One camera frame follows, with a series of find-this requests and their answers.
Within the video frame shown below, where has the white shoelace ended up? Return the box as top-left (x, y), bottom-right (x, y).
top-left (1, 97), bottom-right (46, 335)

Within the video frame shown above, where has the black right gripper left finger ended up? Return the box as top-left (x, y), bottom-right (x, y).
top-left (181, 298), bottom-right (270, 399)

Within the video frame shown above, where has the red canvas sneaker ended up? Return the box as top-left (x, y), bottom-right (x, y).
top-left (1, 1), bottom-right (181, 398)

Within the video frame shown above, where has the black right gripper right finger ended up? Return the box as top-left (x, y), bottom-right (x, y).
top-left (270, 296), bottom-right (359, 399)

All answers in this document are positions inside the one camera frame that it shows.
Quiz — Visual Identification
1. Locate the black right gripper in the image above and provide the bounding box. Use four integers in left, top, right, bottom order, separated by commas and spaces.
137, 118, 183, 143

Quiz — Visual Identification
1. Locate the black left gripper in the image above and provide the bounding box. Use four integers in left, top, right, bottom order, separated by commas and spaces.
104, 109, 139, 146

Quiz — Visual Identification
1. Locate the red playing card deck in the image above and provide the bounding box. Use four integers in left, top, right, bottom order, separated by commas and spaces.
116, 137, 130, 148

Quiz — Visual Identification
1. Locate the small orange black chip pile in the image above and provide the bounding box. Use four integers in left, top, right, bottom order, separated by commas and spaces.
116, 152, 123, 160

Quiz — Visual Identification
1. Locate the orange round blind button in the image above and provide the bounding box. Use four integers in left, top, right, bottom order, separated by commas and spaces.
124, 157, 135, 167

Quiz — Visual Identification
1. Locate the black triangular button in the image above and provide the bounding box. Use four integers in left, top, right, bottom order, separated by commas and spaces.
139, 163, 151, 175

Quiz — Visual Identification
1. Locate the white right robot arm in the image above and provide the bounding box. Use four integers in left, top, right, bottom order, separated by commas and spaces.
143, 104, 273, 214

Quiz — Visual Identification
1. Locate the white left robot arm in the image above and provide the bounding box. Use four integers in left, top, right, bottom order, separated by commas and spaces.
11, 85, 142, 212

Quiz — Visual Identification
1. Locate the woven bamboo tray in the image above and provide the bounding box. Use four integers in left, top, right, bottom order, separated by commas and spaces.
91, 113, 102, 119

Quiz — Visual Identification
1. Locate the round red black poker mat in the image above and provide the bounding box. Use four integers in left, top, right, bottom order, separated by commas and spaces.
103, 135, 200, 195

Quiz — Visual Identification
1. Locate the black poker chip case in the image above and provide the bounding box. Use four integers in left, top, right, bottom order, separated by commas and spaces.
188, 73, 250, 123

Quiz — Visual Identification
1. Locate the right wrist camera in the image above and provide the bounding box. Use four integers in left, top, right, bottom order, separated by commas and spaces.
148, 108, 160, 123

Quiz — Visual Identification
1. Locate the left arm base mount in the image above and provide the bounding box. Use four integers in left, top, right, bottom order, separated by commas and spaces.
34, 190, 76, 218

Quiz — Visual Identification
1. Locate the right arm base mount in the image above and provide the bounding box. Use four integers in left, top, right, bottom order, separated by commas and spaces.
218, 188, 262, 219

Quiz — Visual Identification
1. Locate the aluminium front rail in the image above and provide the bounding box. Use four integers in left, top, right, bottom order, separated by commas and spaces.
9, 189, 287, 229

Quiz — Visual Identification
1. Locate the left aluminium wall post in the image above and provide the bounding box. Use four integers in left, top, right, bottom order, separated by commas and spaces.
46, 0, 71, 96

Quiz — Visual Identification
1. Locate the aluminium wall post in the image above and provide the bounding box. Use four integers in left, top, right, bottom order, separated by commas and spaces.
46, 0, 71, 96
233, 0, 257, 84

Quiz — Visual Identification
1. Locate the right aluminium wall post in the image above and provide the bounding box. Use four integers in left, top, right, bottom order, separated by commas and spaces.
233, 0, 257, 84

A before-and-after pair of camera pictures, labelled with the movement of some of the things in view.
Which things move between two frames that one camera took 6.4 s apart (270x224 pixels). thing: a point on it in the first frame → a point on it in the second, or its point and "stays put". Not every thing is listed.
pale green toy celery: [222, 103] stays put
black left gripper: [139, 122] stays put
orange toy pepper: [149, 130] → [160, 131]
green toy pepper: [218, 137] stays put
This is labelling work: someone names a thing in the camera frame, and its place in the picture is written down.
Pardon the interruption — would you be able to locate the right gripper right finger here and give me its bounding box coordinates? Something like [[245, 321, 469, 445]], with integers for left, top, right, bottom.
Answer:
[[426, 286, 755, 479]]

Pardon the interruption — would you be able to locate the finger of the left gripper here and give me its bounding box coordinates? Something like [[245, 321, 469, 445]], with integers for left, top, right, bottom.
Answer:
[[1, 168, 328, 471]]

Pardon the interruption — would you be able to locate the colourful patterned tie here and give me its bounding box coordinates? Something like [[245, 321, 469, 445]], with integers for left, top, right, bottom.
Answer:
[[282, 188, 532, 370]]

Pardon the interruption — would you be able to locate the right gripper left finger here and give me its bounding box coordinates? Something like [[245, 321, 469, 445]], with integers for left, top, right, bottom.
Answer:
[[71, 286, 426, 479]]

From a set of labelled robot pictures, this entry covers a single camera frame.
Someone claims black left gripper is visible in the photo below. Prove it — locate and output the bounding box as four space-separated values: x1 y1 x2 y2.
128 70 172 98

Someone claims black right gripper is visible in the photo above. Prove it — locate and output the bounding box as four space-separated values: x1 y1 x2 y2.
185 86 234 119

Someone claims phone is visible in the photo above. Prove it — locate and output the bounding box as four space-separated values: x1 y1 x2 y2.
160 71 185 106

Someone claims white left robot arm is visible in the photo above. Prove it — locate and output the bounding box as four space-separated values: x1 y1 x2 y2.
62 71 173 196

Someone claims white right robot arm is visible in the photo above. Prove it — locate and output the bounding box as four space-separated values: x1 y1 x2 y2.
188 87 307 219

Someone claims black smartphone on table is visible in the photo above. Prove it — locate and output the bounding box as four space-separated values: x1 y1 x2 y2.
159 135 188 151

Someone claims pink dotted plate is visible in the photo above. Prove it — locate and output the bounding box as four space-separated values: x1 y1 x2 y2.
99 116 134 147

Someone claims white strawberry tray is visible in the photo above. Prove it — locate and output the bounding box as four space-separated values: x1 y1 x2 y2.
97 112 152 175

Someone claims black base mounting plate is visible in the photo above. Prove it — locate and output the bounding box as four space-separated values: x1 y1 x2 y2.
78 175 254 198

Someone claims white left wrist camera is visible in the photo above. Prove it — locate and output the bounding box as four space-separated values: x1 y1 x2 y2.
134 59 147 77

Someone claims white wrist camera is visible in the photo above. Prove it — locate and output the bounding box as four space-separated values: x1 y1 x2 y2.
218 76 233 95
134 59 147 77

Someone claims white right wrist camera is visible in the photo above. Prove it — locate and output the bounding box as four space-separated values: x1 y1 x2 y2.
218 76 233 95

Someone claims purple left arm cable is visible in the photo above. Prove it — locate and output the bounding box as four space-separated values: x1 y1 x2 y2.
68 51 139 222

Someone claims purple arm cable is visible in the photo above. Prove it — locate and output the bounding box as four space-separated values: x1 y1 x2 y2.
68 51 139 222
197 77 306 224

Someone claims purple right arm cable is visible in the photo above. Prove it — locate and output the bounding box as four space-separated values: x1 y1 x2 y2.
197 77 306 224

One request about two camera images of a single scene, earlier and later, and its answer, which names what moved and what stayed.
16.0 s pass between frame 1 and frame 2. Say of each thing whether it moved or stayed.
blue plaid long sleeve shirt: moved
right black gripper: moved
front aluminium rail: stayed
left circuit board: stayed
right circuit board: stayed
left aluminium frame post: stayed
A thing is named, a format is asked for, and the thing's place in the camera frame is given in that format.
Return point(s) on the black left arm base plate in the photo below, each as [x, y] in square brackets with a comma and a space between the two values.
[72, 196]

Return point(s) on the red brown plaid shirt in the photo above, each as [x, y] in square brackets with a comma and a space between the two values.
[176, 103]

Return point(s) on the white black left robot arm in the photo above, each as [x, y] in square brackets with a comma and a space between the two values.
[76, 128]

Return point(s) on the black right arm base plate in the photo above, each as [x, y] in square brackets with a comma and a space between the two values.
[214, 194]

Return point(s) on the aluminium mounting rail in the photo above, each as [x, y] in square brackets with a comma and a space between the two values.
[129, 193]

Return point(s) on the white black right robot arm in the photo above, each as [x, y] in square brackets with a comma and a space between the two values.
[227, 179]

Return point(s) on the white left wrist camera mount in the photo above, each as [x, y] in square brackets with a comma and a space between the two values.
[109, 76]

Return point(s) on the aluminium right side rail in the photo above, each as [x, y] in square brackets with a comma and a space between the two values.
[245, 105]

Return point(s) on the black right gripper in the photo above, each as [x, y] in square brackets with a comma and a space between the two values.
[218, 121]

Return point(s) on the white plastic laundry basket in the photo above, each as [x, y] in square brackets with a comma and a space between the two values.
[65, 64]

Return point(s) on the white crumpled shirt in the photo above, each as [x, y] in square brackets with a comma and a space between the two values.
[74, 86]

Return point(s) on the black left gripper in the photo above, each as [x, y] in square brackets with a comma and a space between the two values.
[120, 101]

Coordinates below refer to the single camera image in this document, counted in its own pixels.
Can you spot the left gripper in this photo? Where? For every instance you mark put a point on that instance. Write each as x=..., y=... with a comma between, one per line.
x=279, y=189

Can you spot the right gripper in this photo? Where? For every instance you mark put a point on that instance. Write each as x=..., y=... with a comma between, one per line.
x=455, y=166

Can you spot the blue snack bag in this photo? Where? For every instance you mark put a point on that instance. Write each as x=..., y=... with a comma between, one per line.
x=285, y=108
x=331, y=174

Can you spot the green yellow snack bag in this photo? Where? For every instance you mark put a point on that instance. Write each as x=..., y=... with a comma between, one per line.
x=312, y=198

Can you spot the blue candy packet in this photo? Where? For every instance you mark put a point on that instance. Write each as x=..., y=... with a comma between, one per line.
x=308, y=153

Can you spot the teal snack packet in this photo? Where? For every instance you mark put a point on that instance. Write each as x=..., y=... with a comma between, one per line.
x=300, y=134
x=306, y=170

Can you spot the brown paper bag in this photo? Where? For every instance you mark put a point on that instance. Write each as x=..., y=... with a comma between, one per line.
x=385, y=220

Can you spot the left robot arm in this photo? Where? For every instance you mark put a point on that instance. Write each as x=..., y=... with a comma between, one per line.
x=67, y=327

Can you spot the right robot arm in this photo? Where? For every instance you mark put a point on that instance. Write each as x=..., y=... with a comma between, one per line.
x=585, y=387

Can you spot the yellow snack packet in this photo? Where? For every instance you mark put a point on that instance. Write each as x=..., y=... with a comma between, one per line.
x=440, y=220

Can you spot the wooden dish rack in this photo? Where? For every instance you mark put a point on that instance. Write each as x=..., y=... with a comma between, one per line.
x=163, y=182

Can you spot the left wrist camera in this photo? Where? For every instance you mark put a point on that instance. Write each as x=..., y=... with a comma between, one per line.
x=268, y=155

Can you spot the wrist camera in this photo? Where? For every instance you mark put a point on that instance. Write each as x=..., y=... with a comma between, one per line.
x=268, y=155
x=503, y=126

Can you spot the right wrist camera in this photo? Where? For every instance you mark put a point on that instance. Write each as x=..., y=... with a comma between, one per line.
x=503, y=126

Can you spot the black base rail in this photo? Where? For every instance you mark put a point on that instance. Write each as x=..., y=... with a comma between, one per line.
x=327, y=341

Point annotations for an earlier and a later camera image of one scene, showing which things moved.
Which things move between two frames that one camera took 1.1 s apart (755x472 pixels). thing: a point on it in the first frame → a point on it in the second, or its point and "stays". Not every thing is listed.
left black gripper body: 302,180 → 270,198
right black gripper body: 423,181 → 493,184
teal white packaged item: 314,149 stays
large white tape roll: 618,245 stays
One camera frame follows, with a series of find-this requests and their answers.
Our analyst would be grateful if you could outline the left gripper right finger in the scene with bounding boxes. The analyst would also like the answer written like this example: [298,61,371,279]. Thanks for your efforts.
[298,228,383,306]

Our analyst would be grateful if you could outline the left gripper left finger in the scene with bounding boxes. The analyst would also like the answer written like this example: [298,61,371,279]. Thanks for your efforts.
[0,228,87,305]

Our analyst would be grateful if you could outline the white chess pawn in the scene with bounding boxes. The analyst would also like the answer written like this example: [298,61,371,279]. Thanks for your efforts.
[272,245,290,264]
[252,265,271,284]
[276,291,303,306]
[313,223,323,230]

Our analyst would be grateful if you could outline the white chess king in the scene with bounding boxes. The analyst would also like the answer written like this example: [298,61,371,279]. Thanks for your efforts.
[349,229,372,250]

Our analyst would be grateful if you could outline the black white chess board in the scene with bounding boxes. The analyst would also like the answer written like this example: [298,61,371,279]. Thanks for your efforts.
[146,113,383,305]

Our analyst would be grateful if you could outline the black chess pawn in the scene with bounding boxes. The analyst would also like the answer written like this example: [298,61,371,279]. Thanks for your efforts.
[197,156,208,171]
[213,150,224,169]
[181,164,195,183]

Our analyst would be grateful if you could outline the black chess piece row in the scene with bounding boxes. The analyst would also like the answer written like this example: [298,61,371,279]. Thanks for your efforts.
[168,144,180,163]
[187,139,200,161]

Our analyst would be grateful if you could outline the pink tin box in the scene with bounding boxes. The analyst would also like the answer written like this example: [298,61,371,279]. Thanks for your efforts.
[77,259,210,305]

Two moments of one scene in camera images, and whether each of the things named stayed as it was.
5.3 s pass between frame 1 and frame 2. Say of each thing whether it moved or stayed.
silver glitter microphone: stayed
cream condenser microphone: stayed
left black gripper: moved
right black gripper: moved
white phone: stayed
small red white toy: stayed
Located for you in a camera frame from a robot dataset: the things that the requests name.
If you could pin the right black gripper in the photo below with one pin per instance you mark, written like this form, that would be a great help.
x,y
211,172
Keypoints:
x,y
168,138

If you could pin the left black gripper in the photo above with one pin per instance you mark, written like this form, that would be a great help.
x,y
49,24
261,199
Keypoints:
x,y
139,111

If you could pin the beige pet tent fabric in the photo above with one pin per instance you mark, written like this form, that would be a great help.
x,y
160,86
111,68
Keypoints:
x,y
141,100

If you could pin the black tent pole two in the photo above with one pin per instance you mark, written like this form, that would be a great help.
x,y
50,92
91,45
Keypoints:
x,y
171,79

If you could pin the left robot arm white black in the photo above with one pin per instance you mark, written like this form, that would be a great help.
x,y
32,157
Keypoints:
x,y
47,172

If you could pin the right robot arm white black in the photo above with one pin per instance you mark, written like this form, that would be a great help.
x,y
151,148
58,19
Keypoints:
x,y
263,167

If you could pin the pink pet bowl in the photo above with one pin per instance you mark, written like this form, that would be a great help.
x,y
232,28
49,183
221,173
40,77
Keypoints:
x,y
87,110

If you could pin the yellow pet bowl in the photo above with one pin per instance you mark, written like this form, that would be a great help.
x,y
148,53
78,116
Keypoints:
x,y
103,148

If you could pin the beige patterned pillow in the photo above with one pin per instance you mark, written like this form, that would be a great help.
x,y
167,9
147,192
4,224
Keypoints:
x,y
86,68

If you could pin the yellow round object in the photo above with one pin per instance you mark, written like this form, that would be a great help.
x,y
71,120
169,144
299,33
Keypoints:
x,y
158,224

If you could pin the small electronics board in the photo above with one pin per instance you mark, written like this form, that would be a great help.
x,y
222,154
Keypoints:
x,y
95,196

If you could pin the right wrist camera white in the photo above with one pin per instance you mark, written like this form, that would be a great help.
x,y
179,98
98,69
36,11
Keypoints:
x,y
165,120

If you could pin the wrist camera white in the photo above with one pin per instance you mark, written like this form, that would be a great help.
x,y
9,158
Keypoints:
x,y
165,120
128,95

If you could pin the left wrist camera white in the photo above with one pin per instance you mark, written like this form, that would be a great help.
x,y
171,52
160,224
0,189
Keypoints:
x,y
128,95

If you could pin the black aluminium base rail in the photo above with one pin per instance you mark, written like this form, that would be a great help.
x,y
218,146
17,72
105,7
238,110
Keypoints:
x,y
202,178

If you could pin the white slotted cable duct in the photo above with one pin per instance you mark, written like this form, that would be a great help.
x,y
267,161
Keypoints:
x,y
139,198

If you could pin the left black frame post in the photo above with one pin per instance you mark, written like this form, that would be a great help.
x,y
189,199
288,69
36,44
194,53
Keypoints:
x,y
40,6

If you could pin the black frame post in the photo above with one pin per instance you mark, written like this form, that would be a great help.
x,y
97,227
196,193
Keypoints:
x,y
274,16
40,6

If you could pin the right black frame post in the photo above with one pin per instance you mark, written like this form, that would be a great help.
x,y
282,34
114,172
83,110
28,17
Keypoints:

####################

_TASK DIRECTIONS_
Return the lines of the listing where the string "circuit" appears.

_COMPLETED TASK_
left circuit board: stayed
right circuit board: stayed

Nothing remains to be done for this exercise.